Task brief: Although the entries contain pictures, repeat only their words, exactly as written.

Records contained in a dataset
********

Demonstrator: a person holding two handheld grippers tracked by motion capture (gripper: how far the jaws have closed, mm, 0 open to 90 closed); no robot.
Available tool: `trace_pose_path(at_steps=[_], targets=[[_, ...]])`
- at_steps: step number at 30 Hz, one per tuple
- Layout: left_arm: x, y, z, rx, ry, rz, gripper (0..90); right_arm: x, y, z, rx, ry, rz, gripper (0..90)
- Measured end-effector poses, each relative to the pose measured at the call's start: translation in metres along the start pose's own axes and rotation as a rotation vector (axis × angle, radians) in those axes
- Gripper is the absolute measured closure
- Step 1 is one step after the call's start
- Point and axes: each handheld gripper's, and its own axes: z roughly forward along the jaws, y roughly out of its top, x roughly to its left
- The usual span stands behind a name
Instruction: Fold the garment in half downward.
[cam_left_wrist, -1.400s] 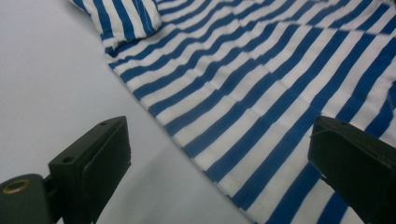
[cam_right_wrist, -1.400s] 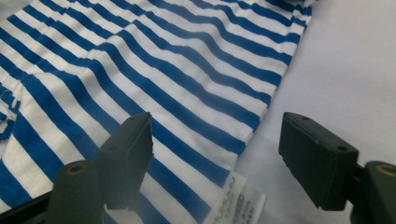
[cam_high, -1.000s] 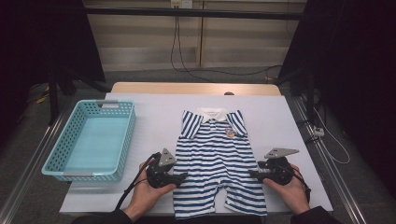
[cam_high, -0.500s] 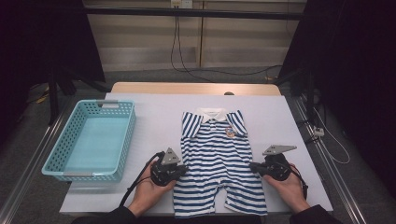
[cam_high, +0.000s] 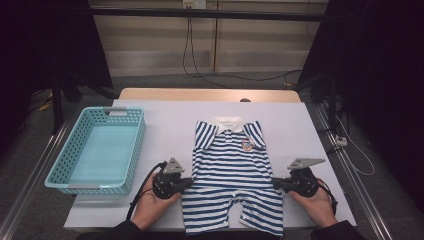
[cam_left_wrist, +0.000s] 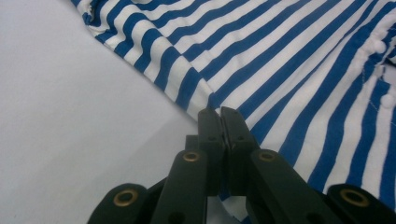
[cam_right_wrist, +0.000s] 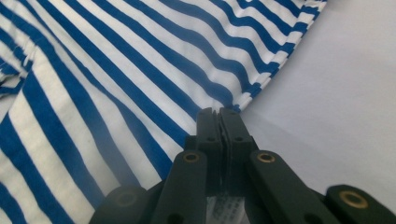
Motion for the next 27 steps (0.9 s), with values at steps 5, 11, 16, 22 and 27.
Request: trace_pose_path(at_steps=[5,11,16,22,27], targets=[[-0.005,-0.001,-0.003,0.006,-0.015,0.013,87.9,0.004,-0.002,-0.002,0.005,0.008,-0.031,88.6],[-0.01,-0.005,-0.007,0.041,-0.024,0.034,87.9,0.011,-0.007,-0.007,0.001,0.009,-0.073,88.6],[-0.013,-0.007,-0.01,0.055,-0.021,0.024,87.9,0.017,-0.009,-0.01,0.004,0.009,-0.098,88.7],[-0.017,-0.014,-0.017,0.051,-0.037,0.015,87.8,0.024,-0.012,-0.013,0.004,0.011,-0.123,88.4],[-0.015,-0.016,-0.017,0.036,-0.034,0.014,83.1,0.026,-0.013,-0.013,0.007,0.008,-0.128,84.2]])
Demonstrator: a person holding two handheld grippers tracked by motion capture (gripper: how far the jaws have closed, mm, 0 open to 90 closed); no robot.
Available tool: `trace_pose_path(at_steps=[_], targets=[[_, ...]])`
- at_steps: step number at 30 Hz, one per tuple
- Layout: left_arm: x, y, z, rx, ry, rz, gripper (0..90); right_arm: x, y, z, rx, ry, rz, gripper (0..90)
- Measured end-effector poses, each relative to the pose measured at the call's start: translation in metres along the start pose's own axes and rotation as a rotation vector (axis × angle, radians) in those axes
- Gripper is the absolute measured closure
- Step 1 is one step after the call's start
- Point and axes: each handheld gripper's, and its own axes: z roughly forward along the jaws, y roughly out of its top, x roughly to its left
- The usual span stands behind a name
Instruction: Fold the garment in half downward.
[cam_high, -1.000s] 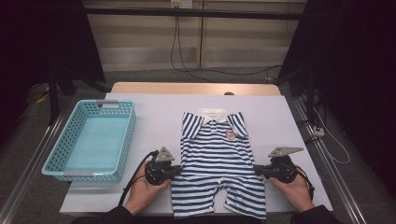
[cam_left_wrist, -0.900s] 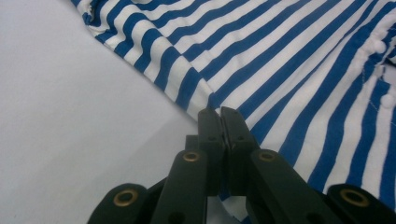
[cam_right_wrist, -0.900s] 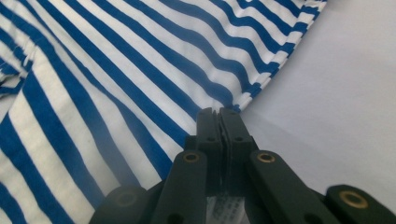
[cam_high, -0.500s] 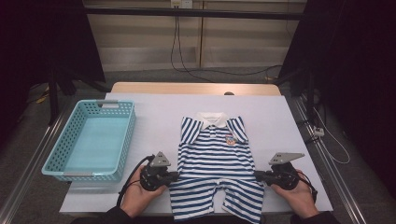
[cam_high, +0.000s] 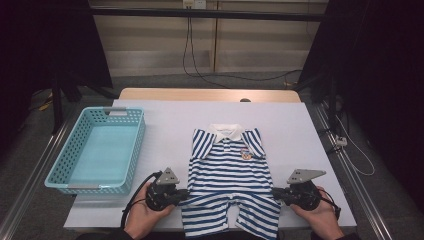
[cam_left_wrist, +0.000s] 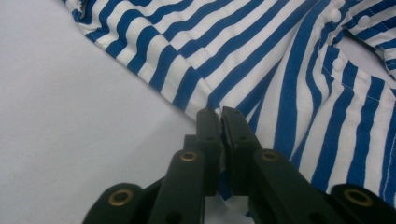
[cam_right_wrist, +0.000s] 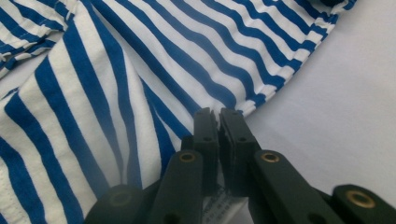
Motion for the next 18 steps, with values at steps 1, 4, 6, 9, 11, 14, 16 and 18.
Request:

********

Result for this task:
Demonstrator: a person holding two handheld grippers tracked by motion capture (gripper: how far the jaws have closed, mm, 0 open to 90 closed); no robot.
Available tool: `trace_pose_path(at_steps=[_], targets=[[_, ...]])`
- at_steps: step number at 30 Hz, one per tuple
- Layout: left_arm: x, y, z, rx, ry, rz, gripper (0..90); right_arm: x, y, z, rx, ry, rz, gripper (0..90)
- Measured end-effector poses, each relative to the pose measured at the call's start: translation in metres along the start pose's own axes and rotation as a rotation vector (axis × angle, radians) in those axes
- Gripper is the absolute measured closure
- Step 1 is one step after the call's start
- Point and axes: each handheld gripper's, and its own axes: z roughly forward along the jaws, y roughly out of its top, x roughly to its left
- The usual span stands behind a name
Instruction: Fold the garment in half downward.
[cam_left_wrist, -1.400s] 
[cam_right_wrist, -1.400s] 
[cam_high, -1.000s] 
[cam_high, -0.500s] 
[cam_high, +0.000s] 
[cam_left_wrist, +0.000s] 
[cam_right_wrist, +0.000s] 
Motion for the next 27 steps (0.9 s), with values at steps 5, 11, 16, 22 and 27.
Request: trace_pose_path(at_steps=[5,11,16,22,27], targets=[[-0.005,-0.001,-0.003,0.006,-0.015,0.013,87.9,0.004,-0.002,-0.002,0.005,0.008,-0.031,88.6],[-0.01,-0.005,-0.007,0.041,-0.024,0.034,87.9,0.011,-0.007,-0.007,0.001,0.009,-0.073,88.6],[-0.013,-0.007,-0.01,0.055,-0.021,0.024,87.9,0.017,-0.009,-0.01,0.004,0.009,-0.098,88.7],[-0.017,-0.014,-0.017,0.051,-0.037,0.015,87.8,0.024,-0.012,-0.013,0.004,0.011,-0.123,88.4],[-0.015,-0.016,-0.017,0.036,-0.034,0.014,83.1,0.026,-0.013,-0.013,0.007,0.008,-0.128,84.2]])
Demonstrator: a person holding two handheld grippers tracked by motion capture (gripper: how far the jaws have closed, mm, 0 open to 90 closed); no robot.
Available tool: `trace_pose_path(at_steps=[_], targets=[[_, ...]])`
- at_steps: step number at 30 Hz, one per tuple
- Layout: left_arm: x, y, z, rx, ry, rz, gripper (0..90); right_arm: x, y, z, rx, ry, rz, gripper (0..90)
- Measured end-effector poses, each relative to the pose measured at the call's start: translation in metres along the start pose's own axes and rotation as a rotation vector (axis × angle, radians) in those axes
- Gripper is the absolute measured closure
- Step 1 is one step after the call's start
- Point and axes: each handheld gripper's, and its own axes: z roughly forward along the jaws, y roughly out of its top, x roughly to its left
- The usual span stands behind a name
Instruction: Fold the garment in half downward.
[cam_high, -1.000s] 
[cam_left_wrist, -0.900s] 
[cam_right_wrist, -0.900s] 
[cam_high, -0.500s] 
[cam_high, +0.000s] 
[cam_left_wrist, +0.000s] 
[cam_right_wrist, +0.000s] 
Motion for the next 18 steps, with values at steps 1, 4, 6, 9, 11, 14, 16 and 18.
Request:

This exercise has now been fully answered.